◆ **AIM OF THE TASK**:
All the lines below need retyping exactly, apart from the images.

◆ **INPUT DATA**:

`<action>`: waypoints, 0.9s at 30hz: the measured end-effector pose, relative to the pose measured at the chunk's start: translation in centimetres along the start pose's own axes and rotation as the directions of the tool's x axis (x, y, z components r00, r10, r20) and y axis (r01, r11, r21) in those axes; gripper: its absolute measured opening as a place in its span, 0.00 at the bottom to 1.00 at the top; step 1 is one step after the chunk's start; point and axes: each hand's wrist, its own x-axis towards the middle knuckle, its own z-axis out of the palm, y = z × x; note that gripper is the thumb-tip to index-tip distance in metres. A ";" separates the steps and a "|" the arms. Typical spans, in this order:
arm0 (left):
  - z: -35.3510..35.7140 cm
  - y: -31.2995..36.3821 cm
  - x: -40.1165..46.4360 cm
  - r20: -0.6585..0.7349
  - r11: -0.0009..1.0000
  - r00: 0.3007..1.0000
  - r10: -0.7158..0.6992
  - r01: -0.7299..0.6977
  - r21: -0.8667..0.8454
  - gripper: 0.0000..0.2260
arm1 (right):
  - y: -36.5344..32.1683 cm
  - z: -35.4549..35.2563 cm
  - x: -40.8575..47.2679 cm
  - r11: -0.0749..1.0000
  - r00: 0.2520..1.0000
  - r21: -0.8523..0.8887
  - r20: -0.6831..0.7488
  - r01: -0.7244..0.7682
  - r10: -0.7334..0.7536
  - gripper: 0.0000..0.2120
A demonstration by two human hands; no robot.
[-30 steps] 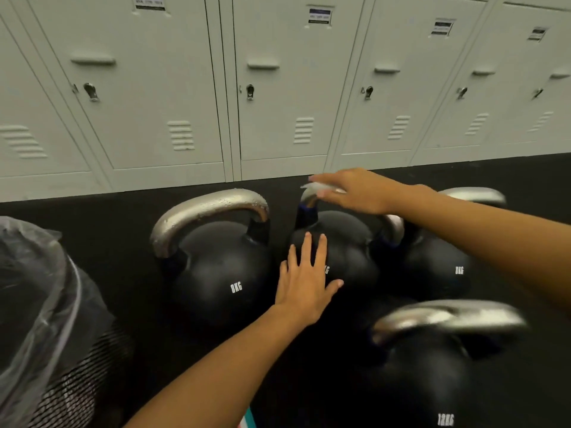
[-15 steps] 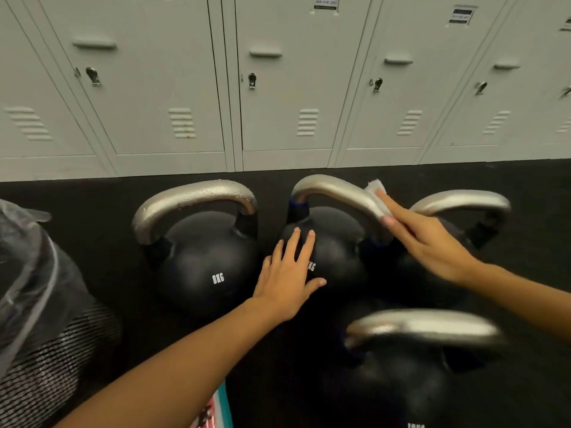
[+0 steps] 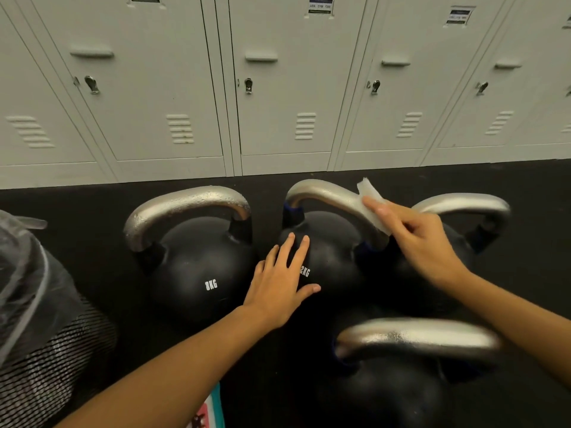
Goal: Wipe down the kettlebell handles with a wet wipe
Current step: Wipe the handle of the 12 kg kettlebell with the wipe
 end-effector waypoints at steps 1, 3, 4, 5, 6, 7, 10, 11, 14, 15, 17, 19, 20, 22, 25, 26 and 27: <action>-0.1 0.0 0.0 0.002 1.000 1.000 0.000 0.000 -0.001 0.38 | 0.5 0.0 -0.4 0.997 0.997 -0.035 0.004 0.075 -0.075 0.15; -0.1 0.1 0.0 0.004 1.000 1.000 0.001 -0.001 -0.003 0.38 | 2.6 -0.3 -1.5 0.936 0.965 -0.237 0.070 0.261 -0.251 0.18; -0.1 0.1 0.0 0.002 1.000 1.000 0.003 -0.003 -0.003 0.38 | 3.7 -0.5 -2.0 0.888 0.945 -0.323 0.117 0.327 -0.305 0.20; -0.1 0.0 0.0 -0.001 1.000 1.000 0.003 -0.003 -0.004 0.38 | 4.4 -0.9 -2.3 0.869 0.942 -0.365 0.148 0.336 -0.302 0.23; 0.0 0.0 0.0 -0.002 1.000 1.000 0.004 -0.004 -0.006 0.38 | 4.7 -1.1 -2.5 0.889 0.958 -0.360 0.154 0.284 -0.243 0.25; 0.1 0.0 0.0 -0.003 1.000 1.000 0.004 -0.004 -0.006 0.38 | 4.5 -1.2 -2.5 0.924 0.979 -0.332 0.141 0.188 -0.149 0.26; 0.3 -0.1 0.0 -0.003 1.000 1.000 0.005 -0.005 -0.007 0.38 | 3.4 -0.2 -1.1 0.988 0.987 -0.074 0.080 -0.136 0.142 0.18; 0.3 -0.1 0.1 -0.002 1.000 1.000 0.004 -0.004 -0.011 0.38 | 3.1 0.3 -0.3 0.965 0.968 0.092 0.077 -0.246 0.239 0.18; 0.3 -0.2 0.1 0.003 1.000 1.000 0.000 0.000 -0.018 0.38 | 2.7 1.7 1.0 0.825 0.902 0.364 0.170 -0.432 0.398 0.32; 0.3 -0.2 0.1 0.005 1.000 1.000 0.000 0.000 -0.018 0.38 | 2.9 2.0 1.0 0.798 0.893 0.399 0.189 -0.450 0.409 0.34; 0.2 -0.1 0.1 0.005 1.000 1.000 0.001 -0.001 -0.017 0.38 | 3.7 2.2 0.9 0.746 0.870 0.449 0.212 -0.491 0.445 0.35; 0.2 -0.1 0.1 0.009 1.000 1.000 0.001 -0.001 -0.019 0.38 | 4.0 1.8 1.1 0.738 0.850 0.422 0.258 -0.526 0.458 0.35; 0.2 -0.1 0.1 0.012 1.000 1.000 -0.001 0.002 -0.020 0.38 | 4.1 1.5 1.3 0.751 0.844 0.387 0.287 -0.535 0.454 0.36; 0.3 -0.2 0.1 0.017 1.000 1.000 -0.007 0.007 -0.020 0.38 | 4.2 1.0 1.3 0.786 0.830 0.297 0.337 -0.542 0.445 0.38; 0.3 -0.2 0.1 0.013 1.000 1.000 -0.003 0.003 -0.007 0.38 | 5.0 0.1 0.0 0.796 0.836 0.306 0.367 -0.522 0.407 0.34; 0.3 -0.2 0.2 0.012 1.000 1.000 -0.001 0.001 -0.006 0.38 | 5.0 -0.2 -0.6 0.786 0.842 0.338 0.364 -0.518 0.399 0.32; 0.3 -0.2 0.2 0.015 1.000 1.000 -0.001 0.002 -0.007 0.38 | 5.0 -0.5 -1.1 0.770 0.842 0.364 0.358 -0.525 0.404 0.31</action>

◆ **TASK RESPONSE**:
`<action>`: waypoints, 0.9s at 30hz: the measured end-effector pose, relative to the pose measured at the chunk's start: translation in centimetres along the start pose's own axes and rotation as the directions of the tool's x axis (x, y, z components r00, r10, r20) and y axis (r01, r11, r21) in those axes; gripper: its absolute measured opening as a place in its span, 0.00 at the bottom to 1.00 at the top; step 1 is one step after the chunk's start; point and axes: each hand's wrist, its own x-axis towards the middle knuckle, its own z-axis out of the palm, y = z × x; note that gripper is the thumb-tip to index-tip distance in metres. A ";" separates the steps and a "|" the arms. Typical spans, in this order:
arm0 (left):
  - z: -35.3510..35.7140 cm
  - y: -31.2995..36.3821 cm
  - x: -40.1165..46.4360 cm
  - r20: -0.6585..0.7349
  - r11: -0.0009..1.0000
  - r00: 0.3007..1.0000
  - r10: -0.7158..0.6992
  - r01: -0.7299..0.6977
  - r21: -0.8667..0.8454
  - gripper: 0.0000..0.2260
arm1 (right):
  - y: -36.5344..32.1683 cm
  - z: -35.4549..35.2563 cm
  - x: -40.8575..47.2679 cm
  - r11: -0.0749..1.0000
  - r00: 0.2520..1.0000
  - r21: -0.8523..0.8887
  - r20: -0.6831..0.7488
  - r01: -0.7244..0.7682
  - r10: -0.7334..0.7536
  - gripper: 0.0000..0.2120
A demonstration by two human hands; no robot.
[-30 steps] 
[-15 steps] 
[+0 steps] 
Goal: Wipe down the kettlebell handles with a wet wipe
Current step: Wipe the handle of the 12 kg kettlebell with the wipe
 end-effector waypoints at steps 1, 3, 4, 5, 6, 7, 10, 11, 14, 15, 17, 19, 20, 22, 25, 26 and 27: <action>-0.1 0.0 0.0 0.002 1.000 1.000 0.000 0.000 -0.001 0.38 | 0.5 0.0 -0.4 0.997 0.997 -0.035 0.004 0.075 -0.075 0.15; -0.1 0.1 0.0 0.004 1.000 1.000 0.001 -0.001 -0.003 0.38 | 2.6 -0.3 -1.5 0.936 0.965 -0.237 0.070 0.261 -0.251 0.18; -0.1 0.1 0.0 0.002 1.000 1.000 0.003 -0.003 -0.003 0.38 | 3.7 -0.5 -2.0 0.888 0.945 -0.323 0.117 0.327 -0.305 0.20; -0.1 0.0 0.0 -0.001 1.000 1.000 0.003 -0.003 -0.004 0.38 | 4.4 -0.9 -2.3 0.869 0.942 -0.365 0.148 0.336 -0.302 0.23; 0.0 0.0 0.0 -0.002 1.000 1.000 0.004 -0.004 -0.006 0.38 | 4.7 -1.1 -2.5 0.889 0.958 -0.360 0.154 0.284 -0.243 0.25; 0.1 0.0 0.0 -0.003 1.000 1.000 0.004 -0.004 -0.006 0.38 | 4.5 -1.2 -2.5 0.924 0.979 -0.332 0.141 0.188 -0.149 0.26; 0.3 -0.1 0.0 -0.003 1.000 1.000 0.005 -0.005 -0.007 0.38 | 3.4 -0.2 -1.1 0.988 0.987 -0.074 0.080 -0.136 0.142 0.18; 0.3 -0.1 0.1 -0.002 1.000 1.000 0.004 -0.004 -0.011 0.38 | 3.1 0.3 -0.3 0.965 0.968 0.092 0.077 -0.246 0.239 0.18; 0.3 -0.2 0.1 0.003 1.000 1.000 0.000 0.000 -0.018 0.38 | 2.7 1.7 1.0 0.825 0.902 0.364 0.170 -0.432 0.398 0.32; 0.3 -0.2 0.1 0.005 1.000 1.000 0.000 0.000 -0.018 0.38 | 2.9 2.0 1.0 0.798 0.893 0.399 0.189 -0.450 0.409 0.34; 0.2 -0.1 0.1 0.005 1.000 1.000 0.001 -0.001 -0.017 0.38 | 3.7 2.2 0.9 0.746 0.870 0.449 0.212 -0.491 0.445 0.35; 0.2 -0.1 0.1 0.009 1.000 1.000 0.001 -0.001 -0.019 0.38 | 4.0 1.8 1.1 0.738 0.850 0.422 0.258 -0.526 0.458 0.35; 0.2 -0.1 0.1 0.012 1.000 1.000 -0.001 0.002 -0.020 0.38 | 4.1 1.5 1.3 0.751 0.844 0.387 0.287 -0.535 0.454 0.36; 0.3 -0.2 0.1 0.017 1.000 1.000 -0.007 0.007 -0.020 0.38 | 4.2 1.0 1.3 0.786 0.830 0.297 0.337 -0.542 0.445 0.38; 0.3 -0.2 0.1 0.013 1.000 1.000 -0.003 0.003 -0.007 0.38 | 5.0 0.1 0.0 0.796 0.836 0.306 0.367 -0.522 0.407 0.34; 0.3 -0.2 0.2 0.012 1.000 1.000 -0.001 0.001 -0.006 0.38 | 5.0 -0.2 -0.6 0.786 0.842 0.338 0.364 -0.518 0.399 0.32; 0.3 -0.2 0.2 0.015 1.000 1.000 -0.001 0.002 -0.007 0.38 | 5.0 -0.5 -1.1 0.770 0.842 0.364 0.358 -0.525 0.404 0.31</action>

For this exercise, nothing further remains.